What the exercise asks: The only acceptable output is every entry, printed exactly.

Stored dataset items:

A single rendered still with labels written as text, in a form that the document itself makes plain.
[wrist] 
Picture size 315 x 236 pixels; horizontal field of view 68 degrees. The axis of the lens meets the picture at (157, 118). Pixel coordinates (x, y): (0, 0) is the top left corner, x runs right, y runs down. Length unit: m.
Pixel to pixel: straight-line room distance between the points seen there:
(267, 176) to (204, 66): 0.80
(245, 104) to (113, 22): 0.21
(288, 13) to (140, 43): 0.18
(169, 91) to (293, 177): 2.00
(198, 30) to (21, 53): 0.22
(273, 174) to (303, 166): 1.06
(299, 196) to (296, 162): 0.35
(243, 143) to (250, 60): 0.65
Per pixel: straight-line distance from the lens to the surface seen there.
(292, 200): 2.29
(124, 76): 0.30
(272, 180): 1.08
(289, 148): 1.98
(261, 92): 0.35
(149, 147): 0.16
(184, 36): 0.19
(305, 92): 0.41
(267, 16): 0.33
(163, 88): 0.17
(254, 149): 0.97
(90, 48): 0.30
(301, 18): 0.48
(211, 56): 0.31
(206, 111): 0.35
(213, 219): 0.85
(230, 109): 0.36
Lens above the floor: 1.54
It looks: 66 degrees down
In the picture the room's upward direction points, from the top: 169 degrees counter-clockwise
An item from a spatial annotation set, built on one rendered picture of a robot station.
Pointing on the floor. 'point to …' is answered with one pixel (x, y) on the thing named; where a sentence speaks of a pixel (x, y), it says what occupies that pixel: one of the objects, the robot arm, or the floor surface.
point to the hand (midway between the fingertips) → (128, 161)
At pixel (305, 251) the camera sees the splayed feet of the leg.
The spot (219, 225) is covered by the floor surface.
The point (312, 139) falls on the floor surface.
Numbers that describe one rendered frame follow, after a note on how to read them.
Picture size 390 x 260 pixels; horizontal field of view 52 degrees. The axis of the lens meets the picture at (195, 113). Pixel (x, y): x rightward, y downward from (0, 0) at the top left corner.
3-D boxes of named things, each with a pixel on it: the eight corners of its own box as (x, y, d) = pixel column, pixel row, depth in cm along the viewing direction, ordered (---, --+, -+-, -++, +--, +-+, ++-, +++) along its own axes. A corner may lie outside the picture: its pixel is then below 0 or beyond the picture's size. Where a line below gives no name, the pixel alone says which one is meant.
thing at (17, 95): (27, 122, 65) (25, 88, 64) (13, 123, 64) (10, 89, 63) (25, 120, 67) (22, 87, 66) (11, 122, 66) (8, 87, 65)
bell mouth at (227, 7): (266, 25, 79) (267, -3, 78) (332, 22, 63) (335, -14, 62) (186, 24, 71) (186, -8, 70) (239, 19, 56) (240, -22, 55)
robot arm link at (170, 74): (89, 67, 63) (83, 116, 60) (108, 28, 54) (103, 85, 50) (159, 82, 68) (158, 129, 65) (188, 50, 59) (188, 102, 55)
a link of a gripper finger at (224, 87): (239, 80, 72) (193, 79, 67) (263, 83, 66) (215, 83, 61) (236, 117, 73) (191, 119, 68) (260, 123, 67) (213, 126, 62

Output for this exercise:
A single rendered still with labels written as text, in a form that the document itself makes plain.
[wrist] 
Picture size 315 x 236 pixels; horizontal field of view 68 degrees. The axis of the lens meets the picture at (157, 118). Pixel coordinates (x, y): (0, 0) is the top left corner, x runs right, y runs down. Length unit: m.
Pixel to pixel: straight-line room distance between the points seen there:
(267, 176) to (204, 66): 0.80
(245, 104) to (113, 22): 0.21
(288, 13) to (140, 43): 0.18
(169, 91) to (293, 177): 2.00
(198, 30) to (21, 53): 0.22
(273, 174) to (303, 166): 1.06
(299, 196) to (296, 162): 0.35
(243, 143) to (250, 60): 0.65
Per pixel: straight-line distance from the lens to the surface seen there.
(292, 200): 2.29
(124, 76): 0.30
(272, 180): 1.08
(289, 148): 1.98
(261, 92): 0.35
(149, 147): 0.16
(184, 36): 0.19
(305, 92): 0.41
(267, 16): 0.33
(163, 88): 0.17
(254, 149): 0.97
(90, 48): 0.30
(301, 18): 0.48
(211, 56): 0.31
(206, 111): 0.35
(213, 219): 0.85
(230, 109): 0.36
Lens above the floor: 1.54
It looks: 66 degrees down
In the picture the room's upward direction points, from the top: 169 degrees counter-clockwise
An item from a spatial annotation set, built on one rendered picture of a robot station.
Pointing on the floor. 'point to …' is answered with one pixel (x, y) on the thing named; where a sentence speaks of a pixel (x, y), it says what occupies that pixel: one of the objects, the robot arm, or the floor surface.
point to the hand (midway between the fingertips) → (128, 161)
At pixel (305, 251) the camera sees the splayed feet of the leg.
The spot (219, 225) is covered by the floor surface.
The point (312, 139) falls on the floor surface.
Numbers that describe one rendered frame follow, after a note on how to read them.
Picture size 390 x 260 pixels; horizontal field of view 52 degrees. The axis of the lens meets the picture at (195, 113). Pixel (x, y): x rightward, y downward from (0, 0) at the top left corner.
3-D boxes of named things, each with a pixel on it: the eight corners of its own box as (x, y, d) = pixel column, pixel row, depth in cm along the viewing direction, ordered (---, --+, -+-, -++, +--, +-+, ++-, +++) along its own axes. A corner may lie outside the picture: its pixel is then below 0 or beyond the picture's size. Where a line below gives no name, the pixel alone says which one is meant.
thing at (17, 95): (27, 122, 65) (25, 88, 64) (13, 123, 64) (10, 89, 63) (25, 120, 67) (22, 87, 66) (11, 122, 66) (8, 87, 65)
bell mouth at (227, 7): (266, 25, 79) (267, -3, 78) (332, 22, 63) (335, -14, 62) (186, 24, 71) (186, -8, 70) (239, 19, 56) (240, -22, 55)
robot arm link at (170, 74): (89, 67, 63) (83, 116, 60) (108, 28, 54) (103, 85, 50) (159, 82, 68) (158, 129, 65) (188, 50, 59) (188, 102, 55)
a link of a gripper finger at (224, 87): (239, 80, 72) (193, 79, 67) (263, 83, 66) (215, 83, 61) (236, 117, 73) (191, 119, 68) (260, 123, 67) (213, 126, 62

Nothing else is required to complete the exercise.